É caso de falar de Morte em pleno verão, na novíssima tradução – e desta vez completa e direta do japonês, de Andrei Cunha. E considero muito relevante tratar desta coletânea de contos e não das obras maiores de Mishima, provavelmente O templo do pavilhão dourado (nome mais comum dado a Kinkakuji) e a tetralogia Mar da Fertilidade. Explico a razão. Neste livro você encontra todas as obsessões de Mishima.
Muito se fala do homem Mishima, suas contradições e sua morte, são feitas comparações entre ele, Kawabata e Tanizaki, etc., usa-se o lugar comum mais comum sobre o Japão (“país entre a modernidade e a tradição”), pois Mishima se transformou ele mesmo num personagem para lá de curioso, “exótico” (no sentido mais comezinho dessa palavra) e de interesse midiático, mas há obras dele que mereciam uma visão mais aprofundada, como é o caso da assombrosa pesquisa feita por Darci Kusano em Mishima, homem de teatro e de cinema. Para quem estuda ou tem interesse na obra de Mishima, a leitura de Kusano é incontornável.

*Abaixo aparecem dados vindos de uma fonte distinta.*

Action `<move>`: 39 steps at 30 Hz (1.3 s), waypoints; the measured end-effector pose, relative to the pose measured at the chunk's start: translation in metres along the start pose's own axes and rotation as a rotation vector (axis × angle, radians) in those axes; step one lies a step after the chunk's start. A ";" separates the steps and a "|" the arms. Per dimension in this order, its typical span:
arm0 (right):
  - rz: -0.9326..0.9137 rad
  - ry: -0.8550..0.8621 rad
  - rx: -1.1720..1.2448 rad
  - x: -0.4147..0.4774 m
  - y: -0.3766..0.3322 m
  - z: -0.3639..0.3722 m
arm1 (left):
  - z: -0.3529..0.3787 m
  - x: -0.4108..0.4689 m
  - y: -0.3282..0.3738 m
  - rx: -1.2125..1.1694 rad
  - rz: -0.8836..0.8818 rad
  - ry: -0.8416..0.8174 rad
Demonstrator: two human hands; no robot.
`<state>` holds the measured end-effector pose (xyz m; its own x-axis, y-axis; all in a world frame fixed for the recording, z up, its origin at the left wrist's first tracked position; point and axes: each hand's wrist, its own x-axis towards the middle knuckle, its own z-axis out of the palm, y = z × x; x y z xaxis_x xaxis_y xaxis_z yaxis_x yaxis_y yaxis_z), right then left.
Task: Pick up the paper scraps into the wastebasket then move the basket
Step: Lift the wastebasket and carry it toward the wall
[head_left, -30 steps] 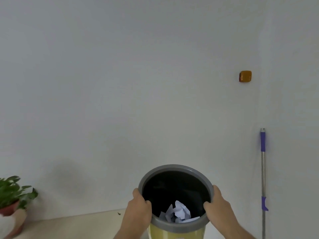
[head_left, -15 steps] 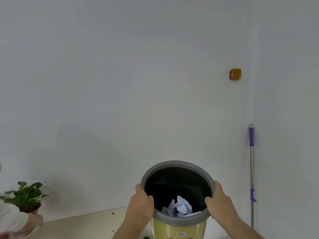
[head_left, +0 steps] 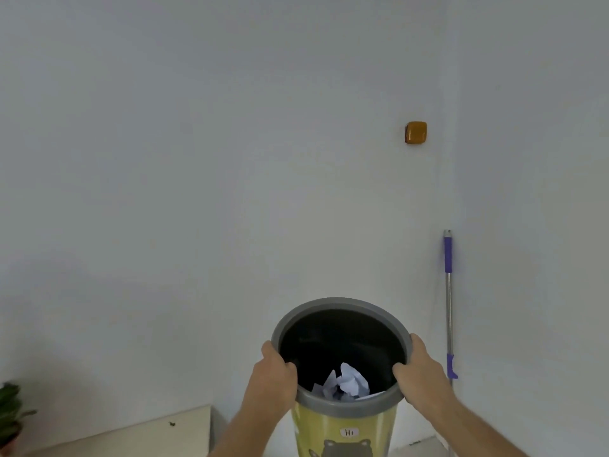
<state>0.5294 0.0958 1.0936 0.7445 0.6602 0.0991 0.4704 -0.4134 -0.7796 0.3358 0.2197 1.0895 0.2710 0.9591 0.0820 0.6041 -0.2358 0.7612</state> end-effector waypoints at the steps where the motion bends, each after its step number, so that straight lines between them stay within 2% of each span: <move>1: 0.003 0.004 -0.001 0.010 0.003 -0.005 | 0.007 0.006 0.008 -0.005 -0.001 -0.004; 10: 0.064 0.001 -0.013 0.097 0.011 -0.006 | 0.052 0.083 0.047 -0.004 0.008 -0.051; 19: 0.121 0.076 0.019 0.177 -0.001 0.007 | 0.087 0.190 0.072 0.001 0.106 -0.118; 28: 0.176 0.088 -0.011 0.251 0.005 0.007 | 0.142 0.268 0.089 0.002 0.105 -0.178; 39: 0.146 0.039 -0.029 0.337 0.029 -0.002 | 0.201 0.322 0.117 0.001 0.071 -0.136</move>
<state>0.7952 0.3045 1.1055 0.8232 0.5677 0.0104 0.3690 -0.5211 -0.7696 0.6442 0.4692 1.0751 0.4118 0.9101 0.0474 0.5809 -0.3022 0.7558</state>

Há quase duas décadas escrevi um artigo de fim de curso em que eu analisei um livro “secundário” de Mishima, Mar Inquieto, comparando o modo como ele lidava com a situação amorosa com o modo como Haruki Murakami o faz. Muitas décadas separavam um autor do outro e queria mostrar, colocando-os lado a lado, como o discurso sobre “modernidade versus tradição” se mostrava verdadeiro ou falso. Há uma riqueza imensa nessa comparação e naquele momento me interessa começar uma discussão.
Mishima viveu e sentiu a segunda grande guerra e viveu e sentiu o que foi a presença americana no Japão. Murakami nasceu em 1949, já com a presença americana, a humilhação do pós-guerra e vê um Japão crescer tanto e de forma tão capitalista, que autores europeus dirão claramente que o Japão é um país ocidental, ressignificando qualquer sentido geográfico que pudesse haver quando se dizia que o Japão era um país do Oriente.
Os critérios, lógico, haviam mudado. Tantos discursos surgiram, afinal, tanta tinta foi derramada. Ambos foram fascinados pelas coisas ocidentais, em particular as americanas: Mishima, por exemplo, amou o teatro da Broadway e Murakami traduziu para o japonês autores como Raymond Carver. Mas o Japão de um não era certamente o Japão do outro. Mas nem tudo são flores. Se é muito pueril lidar com o discurso dicotômico ocidente versus oriente, imaginar que essa paixão de ambos seja algo acrítico ou apenas uma paixão pelas “coisas ocidentais” seria um desafio árduo. Comecei o texto comparando a moderna literatura japonesa (que não havia começado com Mishima, obviamente) com certa pintura que foi feita no Japão a partir de estudos feitos por pintores da elite japonesa que tiveram dinheiro suficiente para estudar na França. Gente do mundo inteiro estudara pintura na França – incluindo brasileiros – , mas isso não quer dizer, e nunca quis dizer, que os brasileiros e os japoneses passaram a fazer uma pintura francesa no Japão ou no Brasil. Algo similar ocorreu com a literatura, e a literatura japonesa passou a ser um misto, um misto complexo, aparentemente ocidentalizado, com certo perfil da escrita ocidental (americana, francesa, inglesa, alemã), passou a lidar com questões discursivas “ocidentais” (Freud figura aí como um elemento chave), mas... japonesa. As grandes questões são japonesas. Ler um texto japonês de Soseki sem pensar no sentido de “katachi”, por exemplo, que permeia os objetos à volta das personagens, seria apenas ler um texto de Soseki. Eu dizia que Mar Inquieto era um exemplo interessante dessa complexidade, aparentemente ocidentalizada, mas que precisava ser vista com um olhar mais atento, talvez mais erudito. A mestra da disciplina odiou e me deu a nota mais baixa que tirei na vida. Depois o texto foi publicado por uma revista de literatura, mas eu continuei na dúvida. Estaria eu tão equivocado?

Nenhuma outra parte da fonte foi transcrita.